Recorded data:
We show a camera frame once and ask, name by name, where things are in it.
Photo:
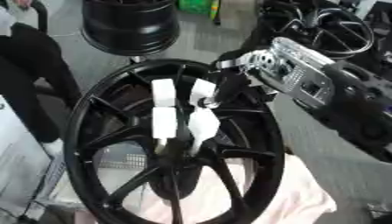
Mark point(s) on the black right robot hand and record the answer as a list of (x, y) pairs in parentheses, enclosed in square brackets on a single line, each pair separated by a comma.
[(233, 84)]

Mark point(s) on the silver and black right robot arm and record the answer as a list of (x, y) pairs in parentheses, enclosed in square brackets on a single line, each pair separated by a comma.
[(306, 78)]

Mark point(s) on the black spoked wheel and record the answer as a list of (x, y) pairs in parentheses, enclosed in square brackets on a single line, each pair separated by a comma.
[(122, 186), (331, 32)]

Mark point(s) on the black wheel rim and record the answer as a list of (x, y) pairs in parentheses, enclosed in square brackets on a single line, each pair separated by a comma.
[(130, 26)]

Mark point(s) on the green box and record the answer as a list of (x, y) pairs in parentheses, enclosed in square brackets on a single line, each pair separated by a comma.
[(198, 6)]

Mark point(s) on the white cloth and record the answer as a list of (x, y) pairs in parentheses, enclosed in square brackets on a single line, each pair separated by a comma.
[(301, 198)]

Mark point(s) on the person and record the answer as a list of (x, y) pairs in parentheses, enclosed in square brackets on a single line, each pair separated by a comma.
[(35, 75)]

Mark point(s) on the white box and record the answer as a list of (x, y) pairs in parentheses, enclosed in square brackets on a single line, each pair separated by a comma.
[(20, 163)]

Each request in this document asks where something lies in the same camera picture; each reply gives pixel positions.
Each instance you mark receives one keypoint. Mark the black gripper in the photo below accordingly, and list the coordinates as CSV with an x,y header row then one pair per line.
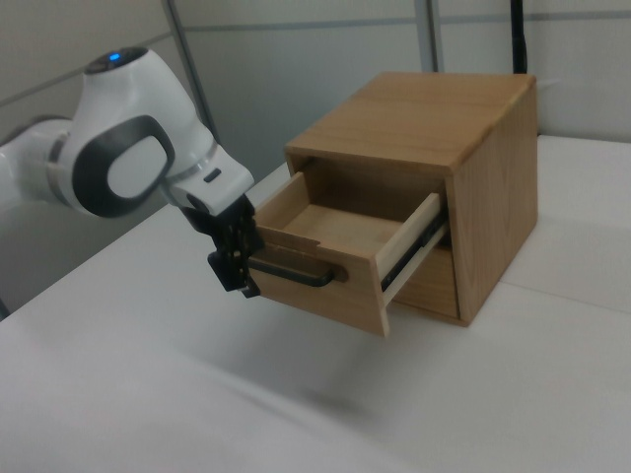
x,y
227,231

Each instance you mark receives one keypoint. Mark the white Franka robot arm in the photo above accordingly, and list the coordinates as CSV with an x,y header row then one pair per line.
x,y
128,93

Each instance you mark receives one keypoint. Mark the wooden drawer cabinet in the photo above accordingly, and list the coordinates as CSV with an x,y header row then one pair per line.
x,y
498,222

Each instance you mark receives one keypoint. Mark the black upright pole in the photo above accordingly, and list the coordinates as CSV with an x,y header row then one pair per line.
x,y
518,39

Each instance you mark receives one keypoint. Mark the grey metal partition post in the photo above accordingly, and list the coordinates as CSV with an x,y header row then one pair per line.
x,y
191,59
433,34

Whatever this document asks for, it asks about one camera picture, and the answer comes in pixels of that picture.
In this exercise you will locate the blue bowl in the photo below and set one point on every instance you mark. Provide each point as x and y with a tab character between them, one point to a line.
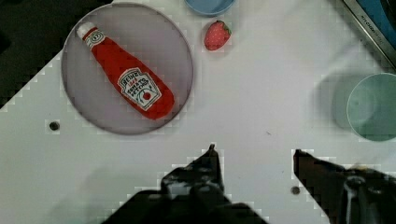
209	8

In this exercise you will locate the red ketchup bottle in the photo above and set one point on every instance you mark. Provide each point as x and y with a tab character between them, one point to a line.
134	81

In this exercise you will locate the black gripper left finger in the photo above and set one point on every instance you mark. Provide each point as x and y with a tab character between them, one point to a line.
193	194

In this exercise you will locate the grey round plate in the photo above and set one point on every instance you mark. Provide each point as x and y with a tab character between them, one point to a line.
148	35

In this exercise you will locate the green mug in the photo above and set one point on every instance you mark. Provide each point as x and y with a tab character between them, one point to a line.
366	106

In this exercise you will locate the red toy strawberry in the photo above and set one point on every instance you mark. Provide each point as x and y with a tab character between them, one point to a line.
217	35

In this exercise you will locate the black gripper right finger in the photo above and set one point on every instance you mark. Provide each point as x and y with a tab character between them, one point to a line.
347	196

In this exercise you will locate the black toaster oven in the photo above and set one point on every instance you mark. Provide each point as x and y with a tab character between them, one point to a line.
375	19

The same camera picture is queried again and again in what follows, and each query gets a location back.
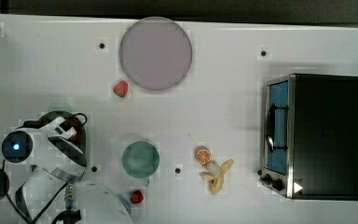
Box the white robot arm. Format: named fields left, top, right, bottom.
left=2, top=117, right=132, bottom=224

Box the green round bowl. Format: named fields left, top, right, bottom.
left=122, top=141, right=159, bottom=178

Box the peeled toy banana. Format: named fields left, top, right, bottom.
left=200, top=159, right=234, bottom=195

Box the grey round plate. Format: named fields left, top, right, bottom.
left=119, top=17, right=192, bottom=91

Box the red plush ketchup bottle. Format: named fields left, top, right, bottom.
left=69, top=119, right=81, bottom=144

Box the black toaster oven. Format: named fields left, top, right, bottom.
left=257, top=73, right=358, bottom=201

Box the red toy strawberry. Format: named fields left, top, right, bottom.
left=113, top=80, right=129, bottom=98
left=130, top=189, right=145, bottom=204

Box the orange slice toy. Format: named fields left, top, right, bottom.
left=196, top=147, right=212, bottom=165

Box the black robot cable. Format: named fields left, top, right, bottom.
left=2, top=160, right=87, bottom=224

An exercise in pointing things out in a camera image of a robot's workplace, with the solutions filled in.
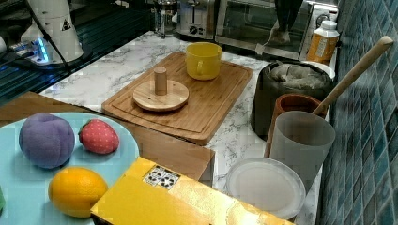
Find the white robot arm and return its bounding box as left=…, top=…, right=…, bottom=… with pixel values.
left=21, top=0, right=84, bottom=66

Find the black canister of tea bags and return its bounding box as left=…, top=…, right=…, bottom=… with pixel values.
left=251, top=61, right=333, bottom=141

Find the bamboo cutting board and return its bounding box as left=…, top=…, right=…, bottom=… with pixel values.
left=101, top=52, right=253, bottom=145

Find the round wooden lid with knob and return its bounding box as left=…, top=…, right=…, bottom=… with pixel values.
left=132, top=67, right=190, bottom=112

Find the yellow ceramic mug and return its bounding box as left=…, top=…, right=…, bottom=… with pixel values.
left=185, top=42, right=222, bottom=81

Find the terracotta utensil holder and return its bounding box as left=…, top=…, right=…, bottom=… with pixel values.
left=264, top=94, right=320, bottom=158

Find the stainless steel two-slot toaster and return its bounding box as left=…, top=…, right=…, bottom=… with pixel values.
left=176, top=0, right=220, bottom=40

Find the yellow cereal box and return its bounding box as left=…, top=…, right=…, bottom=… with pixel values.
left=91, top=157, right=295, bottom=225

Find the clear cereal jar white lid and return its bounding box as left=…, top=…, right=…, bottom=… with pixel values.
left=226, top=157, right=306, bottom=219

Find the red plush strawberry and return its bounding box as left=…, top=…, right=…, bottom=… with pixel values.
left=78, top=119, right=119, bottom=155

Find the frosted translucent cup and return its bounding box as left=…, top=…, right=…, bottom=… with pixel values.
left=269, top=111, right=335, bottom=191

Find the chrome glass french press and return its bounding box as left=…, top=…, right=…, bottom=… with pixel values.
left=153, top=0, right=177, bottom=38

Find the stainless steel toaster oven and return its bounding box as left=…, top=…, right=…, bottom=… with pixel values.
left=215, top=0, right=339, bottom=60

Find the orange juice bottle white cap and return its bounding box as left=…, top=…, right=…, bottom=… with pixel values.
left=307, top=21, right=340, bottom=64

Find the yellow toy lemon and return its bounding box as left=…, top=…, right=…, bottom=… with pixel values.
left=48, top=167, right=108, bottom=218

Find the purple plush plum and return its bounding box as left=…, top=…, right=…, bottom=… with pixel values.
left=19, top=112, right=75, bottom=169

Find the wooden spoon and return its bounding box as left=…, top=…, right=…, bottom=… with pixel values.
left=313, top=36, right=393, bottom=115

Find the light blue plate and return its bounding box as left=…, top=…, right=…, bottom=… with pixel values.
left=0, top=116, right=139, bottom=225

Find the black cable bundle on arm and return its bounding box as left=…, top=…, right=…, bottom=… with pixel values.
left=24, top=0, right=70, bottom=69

* * *

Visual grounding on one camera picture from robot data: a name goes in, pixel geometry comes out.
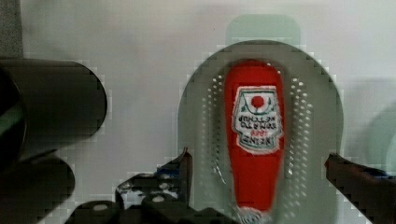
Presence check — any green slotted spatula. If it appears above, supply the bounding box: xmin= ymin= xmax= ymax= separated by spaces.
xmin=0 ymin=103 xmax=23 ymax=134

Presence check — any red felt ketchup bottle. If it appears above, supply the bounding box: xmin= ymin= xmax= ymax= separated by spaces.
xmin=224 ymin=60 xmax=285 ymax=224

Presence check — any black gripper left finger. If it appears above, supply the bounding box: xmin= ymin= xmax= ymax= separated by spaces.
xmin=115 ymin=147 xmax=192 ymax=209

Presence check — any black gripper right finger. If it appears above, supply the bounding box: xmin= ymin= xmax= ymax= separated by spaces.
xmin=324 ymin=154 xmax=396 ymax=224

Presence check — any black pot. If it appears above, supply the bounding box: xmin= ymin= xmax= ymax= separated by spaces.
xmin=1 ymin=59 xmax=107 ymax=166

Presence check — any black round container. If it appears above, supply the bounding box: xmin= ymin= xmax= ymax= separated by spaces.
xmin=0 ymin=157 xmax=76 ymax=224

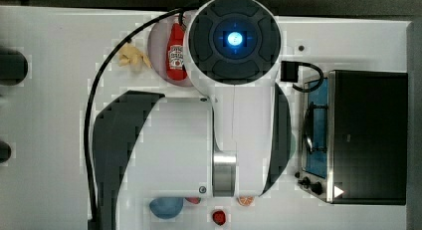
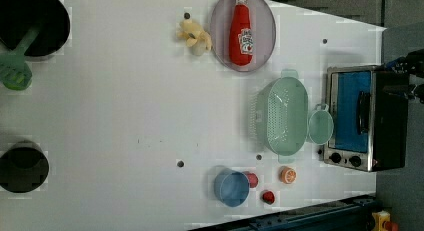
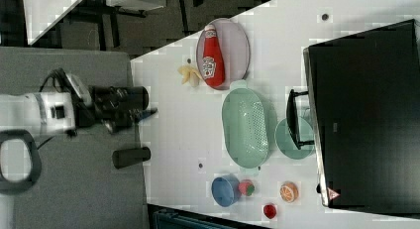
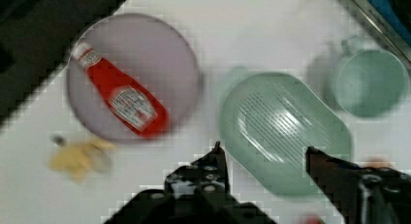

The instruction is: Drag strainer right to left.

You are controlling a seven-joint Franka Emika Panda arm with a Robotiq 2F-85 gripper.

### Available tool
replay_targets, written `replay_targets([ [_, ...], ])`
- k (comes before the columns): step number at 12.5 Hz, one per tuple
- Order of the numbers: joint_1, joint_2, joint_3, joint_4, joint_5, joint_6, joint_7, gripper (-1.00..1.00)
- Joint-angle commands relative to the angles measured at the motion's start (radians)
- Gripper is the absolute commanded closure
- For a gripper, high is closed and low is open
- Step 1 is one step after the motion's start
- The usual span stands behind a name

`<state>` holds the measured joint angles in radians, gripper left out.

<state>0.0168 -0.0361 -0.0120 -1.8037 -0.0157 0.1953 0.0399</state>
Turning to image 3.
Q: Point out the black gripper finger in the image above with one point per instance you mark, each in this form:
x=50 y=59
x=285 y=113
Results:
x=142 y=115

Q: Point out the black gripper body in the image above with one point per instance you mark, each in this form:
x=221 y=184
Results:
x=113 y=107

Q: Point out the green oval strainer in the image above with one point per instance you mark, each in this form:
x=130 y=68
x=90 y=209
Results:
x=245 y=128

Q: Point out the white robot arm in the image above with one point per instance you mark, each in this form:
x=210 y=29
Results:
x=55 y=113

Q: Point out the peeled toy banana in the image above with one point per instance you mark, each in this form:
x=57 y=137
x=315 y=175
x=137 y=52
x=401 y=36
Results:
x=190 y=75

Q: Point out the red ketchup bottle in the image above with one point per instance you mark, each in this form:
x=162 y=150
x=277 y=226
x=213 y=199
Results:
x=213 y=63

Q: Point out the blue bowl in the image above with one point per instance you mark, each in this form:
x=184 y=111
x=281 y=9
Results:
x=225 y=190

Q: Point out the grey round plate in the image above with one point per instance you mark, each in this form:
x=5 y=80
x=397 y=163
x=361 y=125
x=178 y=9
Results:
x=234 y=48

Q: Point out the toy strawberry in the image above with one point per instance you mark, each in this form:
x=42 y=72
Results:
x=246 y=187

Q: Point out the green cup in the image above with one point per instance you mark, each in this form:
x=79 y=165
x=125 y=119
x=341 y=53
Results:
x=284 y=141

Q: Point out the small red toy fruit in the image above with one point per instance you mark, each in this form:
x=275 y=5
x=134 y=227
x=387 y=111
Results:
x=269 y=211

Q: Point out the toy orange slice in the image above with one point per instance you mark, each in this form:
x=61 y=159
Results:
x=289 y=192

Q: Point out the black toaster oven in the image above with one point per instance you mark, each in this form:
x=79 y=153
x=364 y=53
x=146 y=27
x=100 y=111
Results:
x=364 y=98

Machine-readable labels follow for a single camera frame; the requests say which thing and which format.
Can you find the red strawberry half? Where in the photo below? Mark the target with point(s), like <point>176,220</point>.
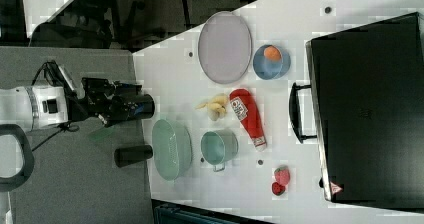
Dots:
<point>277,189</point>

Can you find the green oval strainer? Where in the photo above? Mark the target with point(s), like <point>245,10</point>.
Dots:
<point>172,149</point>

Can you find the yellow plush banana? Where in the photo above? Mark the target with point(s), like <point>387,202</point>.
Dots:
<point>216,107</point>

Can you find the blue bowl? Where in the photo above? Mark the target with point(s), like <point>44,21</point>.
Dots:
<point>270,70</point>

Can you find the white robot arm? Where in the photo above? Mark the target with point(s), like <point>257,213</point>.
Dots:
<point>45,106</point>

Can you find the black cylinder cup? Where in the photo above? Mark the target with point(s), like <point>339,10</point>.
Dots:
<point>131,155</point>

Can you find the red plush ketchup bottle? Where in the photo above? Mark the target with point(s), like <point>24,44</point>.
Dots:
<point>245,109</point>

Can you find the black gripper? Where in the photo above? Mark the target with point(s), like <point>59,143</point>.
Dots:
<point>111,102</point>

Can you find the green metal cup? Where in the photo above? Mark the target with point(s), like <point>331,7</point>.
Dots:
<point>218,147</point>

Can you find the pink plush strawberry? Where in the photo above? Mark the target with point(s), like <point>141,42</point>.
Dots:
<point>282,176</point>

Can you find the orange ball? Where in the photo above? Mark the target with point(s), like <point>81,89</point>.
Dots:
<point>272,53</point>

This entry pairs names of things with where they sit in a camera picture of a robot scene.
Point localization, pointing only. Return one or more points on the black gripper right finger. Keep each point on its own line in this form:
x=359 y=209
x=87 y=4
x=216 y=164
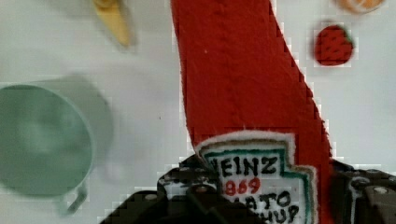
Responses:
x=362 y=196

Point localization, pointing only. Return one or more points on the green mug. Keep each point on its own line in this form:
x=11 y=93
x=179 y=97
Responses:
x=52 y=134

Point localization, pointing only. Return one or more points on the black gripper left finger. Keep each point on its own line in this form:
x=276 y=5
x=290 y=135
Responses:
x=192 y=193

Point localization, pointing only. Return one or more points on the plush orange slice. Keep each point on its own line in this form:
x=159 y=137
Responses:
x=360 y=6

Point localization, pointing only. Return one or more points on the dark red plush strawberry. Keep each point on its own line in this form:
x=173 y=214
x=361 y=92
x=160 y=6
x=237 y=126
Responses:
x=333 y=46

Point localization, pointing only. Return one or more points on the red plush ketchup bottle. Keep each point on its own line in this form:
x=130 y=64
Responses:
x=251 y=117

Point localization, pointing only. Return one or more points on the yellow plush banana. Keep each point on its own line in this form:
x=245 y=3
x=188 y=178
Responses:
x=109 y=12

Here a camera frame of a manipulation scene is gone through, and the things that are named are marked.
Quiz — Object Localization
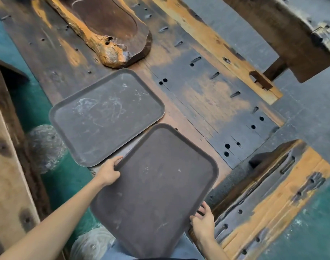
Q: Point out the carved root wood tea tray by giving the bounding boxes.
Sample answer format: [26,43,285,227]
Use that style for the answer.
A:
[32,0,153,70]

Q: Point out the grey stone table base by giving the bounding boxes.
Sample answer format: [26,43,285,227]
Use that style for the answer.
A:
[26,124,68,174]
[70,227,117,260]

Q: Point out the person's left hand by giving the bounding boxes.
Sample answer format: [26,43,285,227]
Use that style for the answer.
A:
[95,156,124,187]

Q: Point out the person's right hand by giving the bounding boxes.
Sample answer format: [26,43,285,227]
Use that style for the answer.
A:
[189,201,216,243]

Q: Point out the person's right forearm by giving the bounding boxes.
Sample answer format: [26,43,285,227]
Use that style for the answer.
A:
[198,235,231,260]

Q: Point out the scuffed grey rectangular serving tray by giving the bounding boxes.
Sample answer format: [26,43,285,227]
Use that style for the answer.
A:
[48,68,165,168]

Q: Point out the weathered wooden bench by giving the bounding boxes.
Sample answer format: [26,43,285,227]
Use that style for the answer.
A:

▸ Task description: Which of the lines above carry the string "more"? Copy every one.

▸ Answer box:
Point localization, pointing only. Return one or more points on the black gripper right finger. Keep each point on its own line in this form:
Point localization, pointing only. Return one or more points on the green mug. Keep each point on its own line in this form:
Point localization, pointing only. Return one or more points on the black gripper left finger. Keep each point on its own line in this form:
Point localization, pointing only. Return one or more points on the plush orange slice. Keep each point on its own line in this form:
Point localization, pointing only. Return one or more points on the dark red plush strawberry. Keep each point on its own line in this form:
Point localization, pointing only. Return one or more points on the red plush ketchup bottle. Keep each point on its own line in this form:
Point localization, pointing only. Return one or more points on the yellow plush banana. Keep each point on its own line in this form:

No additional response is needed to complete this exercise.